New Road Worcester - 3 - geograph-891443
New Road is the home of Worcestershire County Cricket Club, across the River Severn from Worcester Cathedral.

The largest and most successful football club in the county is Kidderminster Harriers. Founded in 1877 as a running club and doubling as a rugby club from 1880, the football club was founded in 1886. In 1987, the club won the FA Trophy for the first time, and seven years later reached the fifth round of the FA Cup, also winning the GM Vauxhall Conference title in 1994 but being denied Football League status as their Aggborough Stadium did not meet capacity requirements. However, when the club next won the Conference title six years later, their stadium had been upgraded and promotion was granted, giving the county its first (and thus far only) Football League members. However, the club's Football League membership was short-lived, as Harriers were relegated back to the Conference in 2005 after just five years in the Football League, and have yet to reclaim their status.

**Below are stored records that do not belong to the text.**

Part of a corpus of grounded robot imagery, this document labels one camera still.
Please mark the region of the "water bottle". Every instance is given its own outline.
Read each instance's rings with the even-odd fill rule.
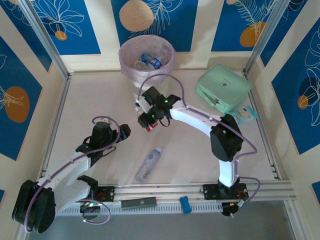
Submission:
[[[154,69],[159,69],[168,63],[165,57],[156,56],[155,54],[150,54],[148,52],[145,52],[141,55],[140,61],[144,62],[145,64],[151,64]]]
[[[148,157],[144,160],[143,164],[135,175],[135,178],[139,182],[144,182],[147,179],[152,169],[160,159],[161,151],[161,148],[156,147],[155,150],[151,151]]]
[[[148,52],[145,52],[140,56],[140,61],[145,64],[149,64],[152,59],[154,59],[153,55]]]
[[[153,70],[153,66],[150,63],[144,63],[143,61],[136,61],[134,63],[134,69],[138,71],[149,72]]]

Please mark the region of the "clear plastic bottle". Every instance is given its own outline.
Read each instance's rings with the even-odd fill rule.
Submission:
[[[152,169],[155,167],[156,163],[161,157],[161,148],[156,147],[155,150],[152,150],[148,157],[144,160],[143,164],[139,168],[138,172],[135,175],[135,178],[139,182],[144,182]]]
[[[143,61],[136,61],[133,68],[138,71],[149,72],[152,71],[154,67],[150,63],[147,64]]]

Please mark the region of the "ventilation grille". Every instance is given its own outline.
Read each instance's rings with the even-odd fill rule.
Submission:
[[[122,210],[120,204],[108,206],[112,215],[138,215],[138,214],[181,214],[182,207],[180,204],[158,204],[153,207],[141,207],[135,209]],[[221,213],[223,211],[221,203],[191,203],[192,213]],[[58,216],[78,216],[80,215],[80,206],[74,205],[59,212]],[[86,216],[95,215],[97,212],[86,213]],[[105,207],[101,208],[99,214],[106,215],[108,211]]]

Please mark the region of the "mint green pouch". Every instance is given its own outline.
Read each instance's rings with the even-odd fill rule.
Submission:
[[[236,108],[245,100],[252,85],[223,65],[215,65],[198,80],[195,92],[222,113]]]

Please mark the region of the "white arm segment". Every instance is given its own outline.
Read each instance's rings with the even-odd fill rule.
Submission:
[[[219,160],[219,181],[228,188],[230,188],[238,180],[238,177],[235,174],[235,162],[235,160],[231,162]]]
[[[190,108],[204,113],[212,117],[213,119],[221,120],[220,116],[218,115],[209,114],[193,106],[190,106]],[[216,122],[210,121],[207,117],[201,116],[193,111],[187,110],[181,100],[177,101],[172,106],[172,109],[170,109],[170,115],[174,120],[184,122],[196,129],[199,129],[201,132],[205,133],[209,138],[211,127],[217,125]],[[235,182],[238,179],[238,177],[235,175],[235,160],[233,160],[232,162],[219,160],[219,166],[219,181],[226,187],[230,188],[233,184],[235,184]]]
[[[213,119],[220,120],[220,116],[218,115],[212,115],[207,112],[204,112],[200,109],[197,109],[193,106],[190,106],[192,109],[197,110],[201,113],[204,113]],[[170,109],[170,115],[172,119],[178,120],[181,122],[184,122],[196,129],[199,129],[201,132],[206,134],[210,138],[210,132],[211,132],[211,127],[214,127],[217,125],[216,122],[210,121],[208,118],[201,116],[193,111],[187,110],[186,107],[184,106],[183,102],[177,101],[173,106],[172,109]]]
[[[82,152],[75,152],[69,159],[71,162],[76,157],[83,155]],[[88,196],[90,186],[84,182],[77,180],[79,175],[88,170],[91,165],[89,157],[84,156],[74,163],[67,166],[64,170],[58,173],[45,188],[52,188],[54,192],[55,212],[58,213],[67,208],[71,204],[84,199]],[[38,185],[41,186],[53,173],[47,174],[38,180]]]

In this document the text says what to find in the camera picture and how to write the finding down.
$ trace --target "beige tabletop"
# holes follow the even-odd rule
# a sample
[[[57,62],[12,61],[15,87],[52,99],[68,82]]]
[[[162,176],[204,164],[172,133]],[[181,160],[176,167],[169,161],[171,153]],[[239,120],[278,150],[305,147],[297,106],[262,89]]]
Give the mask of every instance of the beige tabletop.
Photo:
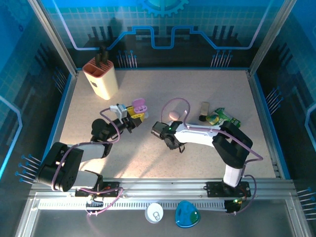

The county is also represented by Alvechurch, Bromsgrove Sporting and Redditch United of the Southern Premier League, and Worcester City of the Midland Football League.

The county is home to Worcestershire County Cricket Club, traditionally the first stop on any touring national side's schedule in England. Formed officially in 1865, the Club initially played in Boughton Park, before moving to its current New Road ground, which today can host 5,500 spectators, in 1895. The club has won five County Championships in its history, most recently in 1989.

Worcester Rugby Football Club, the Worcester Warriors, are the county's largest and most successful Rugby Union team, having been promoted to the Premiership in 2004. The Warriors were relegated to the RFU Championship in 2010 but rebounded back to the Premiership in 2011. Worcester Warriors play at the Sixways Stadium on the outskirts of Worcester, holding over 12,000 spectators, thus making it the largest stadium in the county. Sixways has hosted the final of the LV Cup on three occasions.

Education

Worcestershire has a comprehensive school system with over thirty-five independent schools including the RGS Worcester, The King's School, Worcester, Malvern St James and Malvern College. State schools in Worcester, the Wyre Forest District, and the Malvern Hills District are two-tier primary schools and secondary schools whilst Redditch and Bromsgrove have a three-tier system of first, middle and high schools. Several schools in the county provide Sixth-form education including two in the city of Worcester. Several vocational colleges provide GCSE and A-level courses and adult education, such as South Worcestershire College, and an agricultural campus of Warwickshire College in Pershore. There is also the University of Worcester, which is located in the city itself and is home to the National Pollen and Aerobiology Research Unit and five other national research centres.